Hace ocho años aterrizaron en la parrilla norteamericana tres de las series que marcarían el tono de las producciones televisivas de ficción en esta primera década del siglo XXI. La última de ellas que seguía en antena acaba de emitir hace pocas horas el capítulo final de la serie. La semana anterior hacía lo mismo otra de ellas y la más ilustre de echó el cierre hace dos años. Las ficciones creadas por David Shore, Marc Cherry y J.J. Abrahams en el 2004 ponen punto y final a una exitosa trayectoria a través de los hogares de medio mundo. Hablo de House, Mujeres desesperadas y Lost respectivamente. Esta última encumbró a su creador, que ya tenía un considerable bagaje tras la serie ALIAS, pero que no fue hasta la consagración de Perdidos como serie de culto cuando su carrera despegó. Y aunque el final de la serie no pudo contentar a todos los seguidores por igual, fue un gran éxito. Además ha creado un sello muy distintivo y personal manifestado posteriormente en Fringe y la recientemente cancelada Alcatraz.
Pero de todas estas, si hay una muerte que me apene en general es la del Doctor Gregory House. Porque más allá de amas de casa con cadáveres en la nevera o de tetrapléjicos que vuelven andar después de un accidente de avión, están los personajes. Y de las tres series, House es la que mejor ha sabido tratarlos a través del tiempo, sin caer en la caricatura o en la pretenciosidad. La ventaja con la que parte House con respecto a las otras es que no es una serie coral. Tiene muchos personajes, y aunque cada uno de ellos tiene su importancia y sus momentos de protagonismo, es una serie con un claro protagonista y la serie está hecha a su medida. Uno de los claros ejemplos de la conjunción de estas dos cosas es que cada pocas temporadas cambian a la mayoría del equipo de ayudantes de House, variando así el espectro de personalidades con las que tiene que lidiar el jefe médico para salirse con la sus planes, muchas veces inmorales.
Y es esta inmoralidad lo que hace de House un personaje tan adictivo y carismático. Deplorable en ocasiones pero tan atormentado y dañado por dentro, que te hace sentir lástima y compasión. Y es que he de decir que me parece de las mejores puestas al día del personaje de Sherlock Holmes. Porque para quien no lo sepa, la serie es una adaptación muy libre de las novelas de Sir Arthur Conan Doyle. De la que no solo conservan las iniciales (House=Holmes, Watson=Wilson), si no también la afición del primero por la música y por las drogas. Además de su audaz intelecto.

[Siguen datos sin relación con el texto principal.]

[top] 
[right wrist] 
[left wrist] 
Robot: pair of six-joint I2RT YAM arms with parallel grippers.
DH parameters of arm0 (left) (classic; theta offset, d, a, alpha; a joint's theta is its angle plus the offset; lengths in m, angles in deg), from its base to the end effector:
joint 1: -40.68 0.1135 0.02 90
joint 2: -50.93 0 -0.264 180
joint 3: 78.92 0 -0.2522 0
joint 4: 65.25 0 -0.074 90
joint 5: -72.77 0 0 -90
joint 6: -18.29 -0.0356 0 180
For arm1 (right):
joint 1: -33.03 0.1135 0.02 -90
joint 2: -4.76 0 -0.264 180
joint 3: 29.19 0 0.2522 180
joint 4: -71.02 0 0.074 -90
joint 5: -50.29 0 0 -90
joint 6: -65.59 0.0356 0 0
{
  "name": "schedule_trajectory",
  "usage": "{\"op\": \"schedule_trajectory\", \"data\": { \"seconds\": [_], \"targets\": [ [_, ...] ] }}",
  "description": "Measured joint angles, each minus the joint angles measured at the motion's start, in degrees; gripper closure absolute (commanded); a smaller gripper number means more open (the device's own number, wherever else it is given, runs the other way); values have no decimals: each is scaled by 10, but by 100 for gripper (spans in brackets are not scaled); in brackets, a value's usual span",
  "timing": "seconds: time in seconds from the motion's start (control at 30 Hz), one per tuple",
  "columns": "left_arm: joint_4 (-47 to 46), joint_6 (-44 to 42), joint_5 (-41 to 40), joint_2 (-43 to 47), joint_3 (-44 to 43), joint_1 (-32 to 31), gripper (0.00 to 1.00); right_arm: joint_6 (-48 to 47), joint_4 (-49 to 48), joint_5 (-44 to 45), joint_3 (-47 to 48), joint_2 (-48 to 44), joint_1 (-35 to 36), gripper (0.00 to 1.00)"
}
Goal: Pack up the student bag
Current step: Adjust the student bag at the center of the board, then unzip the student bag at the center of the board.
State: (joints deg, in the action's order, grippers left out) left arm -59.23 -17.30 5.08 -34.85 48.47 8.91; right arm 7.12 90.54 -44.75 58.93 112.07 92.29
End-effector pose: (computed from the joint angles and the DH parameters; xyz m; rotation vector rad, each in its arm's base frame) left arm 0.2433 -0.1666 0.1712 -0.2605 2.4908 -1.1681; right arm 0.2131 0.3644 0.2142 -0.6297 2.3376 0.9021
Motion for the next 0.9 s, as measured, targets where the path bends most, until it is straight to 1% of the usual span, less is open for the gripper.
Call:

A lo largo de estos ocho años, por la consulta del Dr. House han pasado actores ilustres de la pequeña y gran pantalla como Robin Tunney, Jeffrey Wright, Joe Morton, David Morse, Jaleel J. White o Ronald Lee Ermey, y a su vez, House ha pasado por el psiquiátrico, por la carcel y por los juzgados, ha probado medicamentos experimentales, se ha empotrado en coche contra la casa de su novia y ha participado en un matrimonio de conveniencia.
Además, siempre se ha cuidado mucho la factura estética de la serie, contando con directores del calibre de Juan José Campanella, Bryan Singer o el propio Hugh Laurie, sumando así otra disciplina a su ya polifacética carrera: Actor, productor, músico, escritor y director, entre otras. El capítulo final, lo ha dirigido el creador de la serie, David Shore.
Y es que Greg House en el fondo es un niño que ha tardado ocho largos años en ir moldeando su personalidad, hasta madurar por fin. Porque aunque siga siendo excéntrico, faltón, egoísta, condescendiente y arrogante, el Dr. House parece haber asimilado que el no es el centro del universo. Como un niño que se da cuenta de que se hace mayor y no sólo cambia el mundo que le rodea, si no él mismo. Y lo hace con uno de los finales más emotivos de la historia de la tv, en mi modesta opinión. Un desenlace agridulce con muchos reencuentros y alguna ausencia importante.
Una de las frases más ilustres del doctor de esta temporada ha sido "No existe una muerte digna". Parece que se ha equivocado. O en el fondo ya lo sabía, porque "Todo el mundo miente".